— Work item —
Find the line with "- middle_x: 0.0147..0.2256" in the entries below. Repeat it, every following line, and the line with "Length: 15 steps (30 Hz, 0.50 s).", exactly and with nothing added.

— Given entries —
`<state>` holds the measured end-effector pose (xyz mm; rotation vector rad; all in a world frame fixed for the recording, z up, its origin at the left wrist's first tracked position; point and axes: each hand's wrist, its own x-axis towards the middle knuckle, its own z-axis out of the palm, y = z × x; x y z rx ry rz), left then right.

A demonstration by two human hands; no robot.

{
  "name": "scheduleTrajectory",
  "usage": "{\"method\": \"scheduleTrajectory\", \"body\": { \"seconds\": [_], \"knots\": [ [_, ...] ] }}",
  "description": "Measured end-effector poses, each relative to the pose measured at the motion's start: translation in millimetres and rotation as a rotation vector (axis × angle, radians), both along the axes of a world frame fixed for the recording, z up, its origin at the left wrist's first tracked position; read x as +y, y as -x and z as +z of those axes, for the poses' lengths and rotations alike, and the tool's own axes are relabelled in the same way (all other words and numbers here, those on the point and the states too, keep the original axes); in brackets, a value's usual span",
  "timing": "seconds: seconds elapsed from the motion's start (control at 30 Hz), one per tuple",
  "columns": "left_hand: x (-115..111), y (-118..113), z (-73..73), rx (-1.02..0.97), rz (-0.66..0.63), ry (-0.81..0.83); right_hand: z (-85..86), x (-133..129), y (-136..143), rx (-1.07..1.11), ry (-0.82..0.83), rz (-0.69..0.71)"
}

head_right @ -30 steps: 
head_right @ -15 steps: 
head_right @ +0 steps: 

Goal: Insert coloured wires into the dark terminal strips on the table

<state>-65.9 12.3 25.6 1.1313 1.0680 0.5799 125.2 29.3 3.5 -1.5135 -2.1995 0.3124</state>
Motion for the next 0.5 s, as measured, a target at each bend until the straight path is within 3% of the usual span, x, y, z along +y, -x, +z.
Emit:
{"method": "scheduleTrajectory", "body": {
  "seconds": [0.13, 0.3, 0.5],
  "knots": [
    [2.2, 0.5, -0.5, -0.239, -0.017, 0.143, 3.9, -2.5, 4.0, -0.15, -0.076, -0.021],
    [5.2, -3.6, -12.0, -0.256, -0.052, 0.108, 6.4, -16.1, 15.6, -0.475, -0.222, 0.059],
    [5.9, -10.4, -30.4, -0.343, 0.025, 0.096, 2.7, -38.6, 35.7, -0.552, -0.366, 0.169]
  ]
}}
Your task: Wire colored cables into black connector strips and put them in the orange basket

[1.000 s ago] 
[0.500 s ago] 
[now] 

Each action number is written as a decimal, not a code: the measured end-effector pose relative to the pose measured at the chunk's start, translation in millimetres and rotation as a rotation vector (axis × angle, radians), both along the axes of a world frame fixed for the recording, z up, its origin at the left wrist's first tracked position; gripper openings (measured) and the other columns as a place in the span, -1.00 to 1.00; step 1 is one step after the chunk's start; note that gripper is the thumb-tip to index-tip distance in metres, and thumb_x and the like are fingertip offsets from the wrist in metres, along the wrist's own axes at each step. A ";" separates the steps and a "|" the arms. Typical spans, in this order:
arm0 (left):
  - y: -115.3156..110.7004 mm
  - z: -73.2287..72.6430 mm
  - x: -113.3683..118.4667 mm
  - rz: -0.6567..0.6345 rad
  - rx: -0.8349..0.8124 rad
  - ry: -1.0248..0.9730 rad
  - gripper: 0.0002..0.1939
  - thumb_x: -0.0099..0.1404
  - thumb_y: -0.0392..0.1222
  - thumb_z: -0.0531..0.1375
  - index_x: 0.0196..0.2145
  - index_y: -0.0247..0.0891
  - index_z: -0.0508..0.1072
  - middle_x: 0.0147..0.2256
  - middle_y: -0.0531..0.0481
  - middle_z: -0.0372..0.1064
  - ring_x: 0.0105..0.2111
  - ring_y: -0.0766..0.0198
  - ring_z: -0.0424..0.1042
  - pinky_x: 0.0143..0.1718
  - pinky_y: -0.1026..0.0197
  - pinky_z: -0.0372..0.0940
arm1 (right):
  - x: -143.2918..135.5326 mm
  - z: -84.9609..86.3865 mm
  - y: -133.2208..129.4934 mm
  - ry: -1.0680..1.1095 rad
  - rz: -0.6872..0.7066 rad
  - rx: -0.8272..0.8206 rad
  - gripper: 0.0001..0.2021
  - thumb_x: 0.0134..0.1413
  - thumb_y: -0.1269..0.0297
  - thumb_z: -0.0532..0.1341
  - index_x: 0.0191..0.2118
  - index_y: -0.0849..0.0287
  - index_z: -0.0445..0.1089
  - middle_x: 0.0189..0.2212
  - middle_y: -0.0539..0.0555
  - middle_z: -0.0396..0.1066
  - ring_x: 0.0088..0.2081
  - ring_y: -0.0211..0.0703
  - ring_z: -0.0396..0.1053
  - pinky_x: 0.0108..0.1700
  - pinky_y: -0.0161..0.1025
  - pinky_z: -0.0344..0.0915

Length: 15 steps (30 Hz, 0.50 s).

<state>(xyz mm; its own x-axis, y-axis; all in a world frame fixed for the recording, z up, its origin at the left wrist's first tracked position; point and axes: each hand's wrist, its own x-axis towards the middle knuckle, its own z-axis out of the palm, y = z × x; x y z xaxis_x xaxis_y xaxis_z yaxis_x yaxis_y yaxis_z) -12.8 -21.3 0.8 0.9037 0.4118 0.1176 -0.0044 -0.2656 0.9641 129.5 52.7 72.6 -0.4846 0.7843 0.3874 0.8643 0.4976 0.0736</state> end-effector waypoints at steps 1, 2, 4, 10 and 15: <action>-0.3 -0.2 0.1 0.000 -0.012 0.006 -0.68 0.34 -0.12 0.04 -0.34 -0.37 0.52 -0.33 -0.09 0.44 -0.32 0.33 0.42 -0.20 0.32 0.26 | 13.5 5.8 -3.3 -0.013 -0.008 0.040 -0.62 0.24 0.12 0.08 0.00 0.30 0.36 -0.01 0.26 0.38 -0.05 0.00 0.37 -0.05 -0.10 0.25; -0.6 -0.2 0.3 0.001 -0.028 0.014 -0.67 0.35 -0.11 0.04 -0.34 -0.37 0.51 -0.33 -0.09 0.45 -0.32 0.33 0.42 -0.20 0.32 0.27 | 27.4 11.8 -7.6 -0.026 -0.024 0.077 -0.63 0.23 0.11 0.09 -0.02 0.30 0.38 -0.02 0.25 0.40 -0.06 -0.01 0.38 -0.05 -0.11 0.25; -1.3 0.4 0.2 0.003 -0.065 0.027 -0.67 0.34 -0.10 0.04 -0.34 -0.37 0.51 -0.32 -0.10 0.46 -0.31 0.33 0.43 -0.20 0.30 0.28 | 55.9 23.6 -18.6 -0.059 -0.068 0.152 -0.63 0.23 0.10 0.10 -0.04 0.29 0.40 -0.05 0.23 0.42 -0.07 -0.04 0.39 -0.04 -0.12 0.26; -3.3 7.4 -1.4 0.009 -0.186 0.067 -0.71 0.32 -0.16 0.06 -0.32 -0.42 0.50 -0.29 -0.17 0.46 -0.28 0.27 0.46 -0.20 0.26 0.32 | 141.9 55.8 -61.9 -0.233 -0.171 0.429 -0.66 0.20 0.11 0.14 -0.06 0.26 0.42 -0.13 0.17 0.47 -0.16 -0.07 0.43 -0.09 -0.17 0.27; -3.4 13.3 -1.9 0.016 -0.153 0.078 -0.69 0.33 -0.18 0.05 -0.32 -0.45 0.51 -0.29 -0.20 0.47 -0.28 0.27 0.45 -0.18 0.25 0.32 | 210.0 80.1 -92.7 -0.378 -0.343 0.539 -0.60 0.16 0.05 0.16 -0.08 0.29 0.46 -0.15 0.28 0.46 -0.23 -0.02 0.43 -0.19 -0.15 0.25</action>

— Result —
  - middle_x: 0.0147..0.2256
  - middle_y: -0.0531..0.0481
  - middle_z: -0.0372..0.1064
  - ring_x: 0.0105..0.2111
  - ring_y: -0.0766..0.0198
  - ring_z: -0.0424..0.1042
  - pinky_x: 0.0143..0.1718
  - pinky_y: -0.1026..0.0197
  - pinky_z: -0.0372..0.0940
arm1 (right):
  - x: -143.2918..135.5326 mm
  - z: -84.9609..86.3865 mm
  - y: -133.2208..129.4934 mm
  - ry: -1.0680..1.1095 rad
  - rz: -0.6872..0.7066 rad
  - rx: -0.8272..0.8206 rad
  - gripper: 0.0001..0.2021
  - thumb_x: 0.0134..0.1413
  - thumb_y: -0.1269..0.0297
  - thumb_z: -0.0532..0.1341
  - index_x: 0.0191..0.2118
  - index_y: -0.0849..0.0287
  - index_z: -0.0445..0.1089
  - middle_x: 0.0189..0.2212
  - middle_y: -0.0539..0.0555
  - middle_z: -0.0396..0.1066
  - ring_x: 0.0088..0.2081
  - ring_y: -0.0211..0.0703
  - ring_z: -0.0396..0.1053
  - pinky_x: 0.0108..0.1700
  - pinky_y: -0.0161..0.1025
  - pinky_z: -0.0344..0.0915

Length: 15 steps (30 Hz, 0.50 s).

There is no more to the exercise.